Segment Start: Available records

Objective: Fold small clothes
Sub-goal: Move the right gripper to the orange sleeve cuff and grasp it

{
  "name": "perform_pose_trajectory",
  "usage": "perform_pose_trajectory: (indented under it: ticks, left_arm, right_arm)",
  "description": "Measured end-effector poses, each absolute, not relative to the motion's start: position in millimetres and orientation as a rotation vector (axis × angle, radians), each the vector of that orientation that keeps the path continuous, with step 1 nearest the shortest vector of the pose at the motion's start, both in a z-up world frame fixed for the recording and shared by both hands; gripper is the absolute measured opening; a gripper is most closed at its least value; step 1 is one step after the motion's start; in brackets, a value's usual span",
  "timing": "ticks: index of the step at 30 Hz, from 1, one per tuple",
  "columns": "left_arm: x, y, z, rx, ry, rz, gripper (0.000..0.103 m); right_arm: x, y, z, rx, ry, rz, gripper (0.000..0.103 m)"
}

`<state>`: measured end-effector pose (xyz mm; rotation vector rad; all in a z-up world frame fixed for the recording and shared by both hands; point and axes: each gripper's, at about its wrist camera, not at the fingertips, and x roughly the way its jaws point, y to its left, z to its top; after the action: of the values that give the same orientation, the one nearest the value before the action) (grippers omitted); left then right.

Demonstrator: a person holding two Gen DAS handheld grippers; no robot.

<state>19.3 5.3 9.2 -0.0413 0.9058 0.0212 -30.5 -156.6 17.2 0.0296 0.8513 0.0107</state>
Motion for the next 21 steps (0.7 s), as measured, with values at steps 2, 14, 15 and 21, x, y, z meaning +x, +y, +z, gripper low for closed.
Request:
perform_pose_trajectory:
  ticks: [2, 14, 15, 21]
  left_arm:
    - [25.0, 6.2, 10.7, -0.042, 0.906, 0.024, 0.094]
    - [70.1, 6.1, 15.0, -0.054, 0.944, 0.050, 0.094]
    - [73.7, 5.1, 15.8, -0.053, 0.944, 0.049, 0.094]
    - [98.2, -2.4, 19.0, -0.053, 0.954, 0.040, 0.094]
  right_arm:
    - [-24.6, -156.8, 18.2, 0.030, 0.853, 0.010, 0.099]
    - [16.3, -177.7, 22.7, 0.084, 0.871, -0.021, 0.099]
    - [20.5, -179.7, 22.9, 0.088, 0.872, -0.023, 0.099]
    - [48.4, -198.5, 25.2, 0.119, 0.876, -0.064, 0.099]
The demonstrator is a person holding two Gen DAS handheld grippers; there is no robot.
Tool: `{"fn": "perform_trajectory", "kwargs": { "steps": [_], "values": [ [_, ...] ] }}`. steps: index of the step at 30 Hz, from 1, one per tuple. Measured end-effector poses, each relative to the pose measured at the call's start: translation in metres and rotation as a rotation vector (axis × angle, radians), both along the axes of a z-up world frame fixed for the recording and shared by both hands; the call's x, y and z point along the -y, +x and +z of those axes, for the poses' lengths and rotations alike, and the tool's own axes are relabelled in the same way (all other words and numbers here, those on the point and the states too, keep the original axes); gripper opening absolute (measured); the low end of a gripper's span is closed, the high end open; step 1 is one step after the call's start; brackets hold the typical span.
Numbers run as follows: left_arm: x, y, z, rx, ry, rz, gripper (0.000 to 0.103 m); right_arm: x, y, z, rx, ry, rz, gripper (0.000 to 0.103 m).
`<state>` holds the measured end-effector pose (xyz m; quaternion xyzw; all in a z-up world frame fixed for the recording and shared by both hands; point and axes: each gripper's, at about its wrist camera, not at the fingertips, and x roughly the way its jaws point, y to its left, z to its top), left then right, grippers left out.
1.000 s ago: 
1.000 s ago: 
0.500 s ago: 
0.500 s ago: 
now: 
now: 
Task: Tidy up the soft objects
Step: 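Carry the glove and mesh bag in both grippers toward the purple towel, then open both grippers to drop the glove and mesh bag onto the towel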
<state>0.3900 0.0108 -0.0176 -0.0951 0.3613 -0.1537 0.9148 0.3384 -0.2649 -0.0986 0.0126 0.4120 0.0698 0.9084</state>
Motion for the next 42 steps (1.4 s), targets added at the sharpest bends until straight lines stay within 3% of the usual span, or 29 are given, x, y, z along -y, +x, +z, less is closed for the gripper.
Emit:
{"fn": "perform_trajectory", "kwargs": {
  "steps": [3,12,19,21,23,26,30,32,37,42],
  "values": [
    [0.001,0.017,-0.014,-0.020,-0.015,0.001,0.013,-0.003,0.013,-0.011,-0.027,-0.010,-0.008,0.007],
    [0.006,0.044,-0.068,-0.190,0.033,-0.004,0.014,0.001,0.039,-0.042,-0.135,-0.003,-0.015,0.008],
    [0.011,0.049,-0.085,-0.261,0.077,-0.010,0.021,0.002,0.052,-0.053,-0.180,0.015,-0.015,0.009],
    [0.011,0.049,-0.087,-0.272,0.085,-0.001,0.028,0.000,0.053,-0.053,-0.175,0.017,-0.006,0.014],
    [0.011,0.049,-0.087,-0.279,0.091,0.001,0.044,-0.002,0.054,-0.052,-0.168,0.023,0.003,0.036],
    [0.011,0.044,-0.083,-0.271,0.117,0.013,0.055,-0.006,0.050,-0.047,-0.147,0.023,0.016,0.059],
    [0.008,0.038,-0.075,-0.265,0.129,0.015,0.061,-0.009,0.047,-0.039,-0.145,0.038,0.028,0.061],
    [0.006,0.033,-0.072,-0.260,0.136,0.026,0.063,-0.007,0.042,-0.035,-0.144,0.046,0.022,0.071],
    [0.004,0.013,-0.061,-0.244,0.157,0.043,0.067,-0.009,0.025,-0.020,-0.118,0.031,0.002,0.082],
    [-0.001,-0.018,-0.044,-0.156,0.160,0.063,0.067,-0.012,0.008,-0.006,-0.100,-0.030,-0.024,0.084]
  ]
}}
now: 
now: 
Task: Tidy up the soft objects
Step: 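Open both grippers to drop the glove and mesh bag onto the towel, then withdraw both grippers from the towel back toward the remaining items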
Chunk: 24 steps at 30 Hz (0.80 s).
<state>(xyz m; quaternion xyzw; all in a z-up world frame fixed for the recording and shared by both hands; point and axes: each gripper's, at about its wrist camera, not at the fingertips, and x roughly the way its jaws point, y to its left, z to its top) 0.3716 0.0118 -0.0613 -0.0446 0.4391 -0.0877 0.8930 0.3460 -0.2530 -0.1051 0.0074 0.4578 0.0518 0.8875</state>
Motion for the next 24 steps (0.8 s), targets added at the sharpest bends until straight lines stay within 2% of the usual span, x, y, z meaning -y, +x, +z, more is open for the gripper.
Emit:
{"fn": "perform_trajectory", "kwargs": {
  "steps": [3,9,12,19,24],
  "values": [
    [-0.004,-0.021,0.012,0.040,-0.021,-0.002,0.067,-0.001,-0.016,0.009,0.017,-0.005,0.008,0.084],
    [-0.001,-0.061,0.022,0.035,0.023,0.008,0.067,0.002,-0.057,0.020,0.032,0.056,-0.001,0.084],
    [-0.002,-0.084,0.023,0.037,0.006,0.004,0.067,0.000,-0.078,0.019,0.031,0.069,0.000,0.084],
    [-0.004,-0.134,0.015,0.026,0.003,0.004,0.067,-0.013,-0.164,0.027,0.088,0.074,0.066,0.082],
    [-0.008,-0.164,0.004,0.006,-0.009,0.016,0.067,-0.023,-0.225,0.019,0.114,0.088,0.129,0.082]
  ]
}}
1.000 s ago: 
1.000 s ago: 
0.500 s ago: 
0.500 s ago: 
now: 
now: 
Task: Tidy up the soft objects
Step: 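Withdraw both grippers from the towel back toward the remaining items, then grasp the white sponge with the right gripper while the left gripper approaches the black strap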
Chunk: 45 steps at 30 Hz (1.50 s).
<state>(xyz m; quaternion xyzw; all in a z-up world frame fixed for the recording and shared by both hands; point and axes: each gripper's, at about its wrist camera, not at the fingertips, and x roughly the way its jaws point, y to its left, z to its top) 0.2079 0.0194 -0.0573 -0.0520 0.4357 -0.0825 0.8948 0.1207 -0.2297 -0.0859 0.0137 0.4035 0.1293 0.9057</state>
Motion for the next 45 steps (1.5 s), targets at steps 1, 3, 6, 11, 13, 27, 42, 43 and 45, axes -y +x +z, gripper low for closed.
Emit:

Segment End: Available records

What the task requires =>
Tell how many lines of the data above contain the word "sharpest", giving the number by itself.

Worked solution =>
2